A recent string of posts initiated by Kayla Spaan focus on mythical hares, the most famous of which being the Jackalope.
While reading about these creatures I found a common thread, one that extends beyond these monster hares.
The desire to explain what was once seen as magic through science and medicine.
The best example being the Jackalope itself. No longer an elusive hybrid between a hare and antelope, but the sad result of an often fatal disease. The Shope papilloma virus is a type I virus possessing a nonsegmented dsDNA genome. It infects rabbits and hares, causing keratinous carcinomas, typically on or near the animal’s head. These tumors can become large enough that they interfere with the host’s ability to eat, eventually causing starvation.
This desire to demystify does not limit itself to fairy tales and folklore. Scientists have explanations for religious miracles as well,including the stigmata of Saint Francis of Assisi.

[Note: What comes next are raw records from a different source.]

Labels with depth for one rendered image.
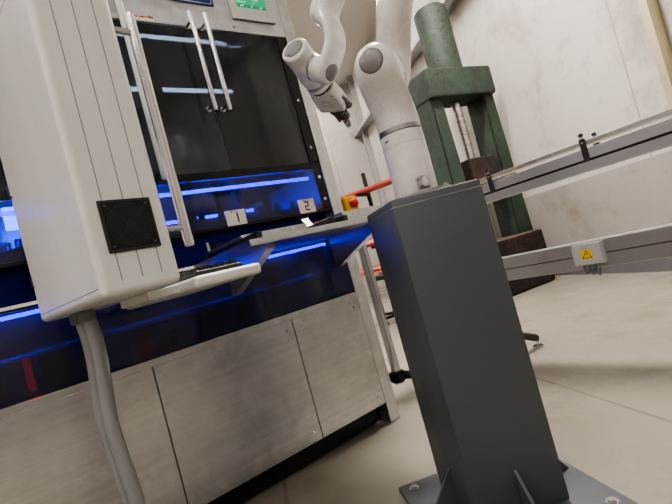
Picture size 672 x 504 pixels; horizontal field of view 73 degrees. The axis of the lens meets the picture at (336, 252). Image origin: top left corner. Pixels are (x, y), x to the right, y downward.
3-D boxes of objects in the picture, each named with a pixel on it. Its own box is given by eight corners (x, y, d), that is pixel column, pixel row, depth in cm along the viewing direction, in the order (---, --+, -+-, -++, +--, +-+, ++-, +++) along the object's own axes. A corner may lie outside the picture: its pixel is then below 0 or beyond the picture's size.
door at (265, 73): (231, 170, 181) (193, 29, 182) (317, 162, 207) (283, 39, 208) (232, 170, 180) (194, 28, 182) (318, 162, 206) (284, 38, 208)
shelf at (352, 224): (195, 270, 171) (193, 265, 171) (337, 238, 214) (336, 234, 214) (250, 246, 133) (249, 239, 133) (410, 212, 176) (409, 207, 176)
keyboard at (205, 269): (132, 298, 139) (130, 291, 139) (175, 288, 149) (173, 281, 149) (196, 276, 112) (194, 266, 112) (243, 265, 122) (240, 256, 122)
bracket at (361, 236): (336, 267, 200) (328, 238, 201) (341, 265, 202) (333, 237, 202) (388, 253, 173) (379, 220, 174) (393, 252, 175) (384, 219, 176)
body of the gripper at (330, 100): (302, 94, 145) (319, 116, 154) (329, 91, 139) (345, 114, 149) (309, 75, 147) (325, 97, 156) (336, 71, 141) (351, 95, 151)
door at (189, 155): (103, 182, 152) (59, 14, 153) (230, 170, 180) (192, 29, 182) (103, 181, 151) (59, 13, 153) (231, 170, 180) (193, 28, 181)
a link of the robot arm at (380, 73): (425, 130, 131) (403, 51, 131) (411, 118, 114) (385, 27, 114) (386, 144, 135) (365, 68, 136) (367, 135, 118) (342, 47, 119)
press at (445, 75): (574, 278, 443) (488, -21, 451) (485, 305, 425) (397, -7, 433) (527, 279, 521) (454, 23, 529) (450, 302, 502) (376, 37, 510)
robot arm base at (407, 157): (464, 182, 119) (445, 115, 120) (397, 199, 116) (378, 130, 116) (436, 196, 138) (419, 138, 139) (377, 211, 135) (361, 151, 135)
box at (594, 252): (575, 267, 199) (569, 247, 200) (580, 264, 203) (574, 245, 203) (604, 262, 190) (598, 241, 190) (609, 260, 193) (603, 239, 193)

The following was taken from Wikipedia's entry on Stigmata:
From the records of St. Francis’ physical ailments and symptoms modern doctors believe they know what health problems plagued the holy man. Doctors believe that he had an eye ailment known as trachoma, but also had quartan malaria. Quartan malaria causes the liver, spleen, and stomach to be infected causing the victim intense pain. One complication of quartan malaria occasionally seen around Francis’ time period is known as purpura. Purpura is a purple hemorrhage of blood into the skin. Purpuras usually occur symmetrically, which means each hand and foot would have been affected equally. If this were the case of St. Francis he would have been afflicted by ecchymoses, an exceedingly large purpura. The purple spots of blood may have been punctured while in the wilderness and therefore appear as an open wound like that of Christ’s. This is not historically supported, only a speculation by some present day physicians.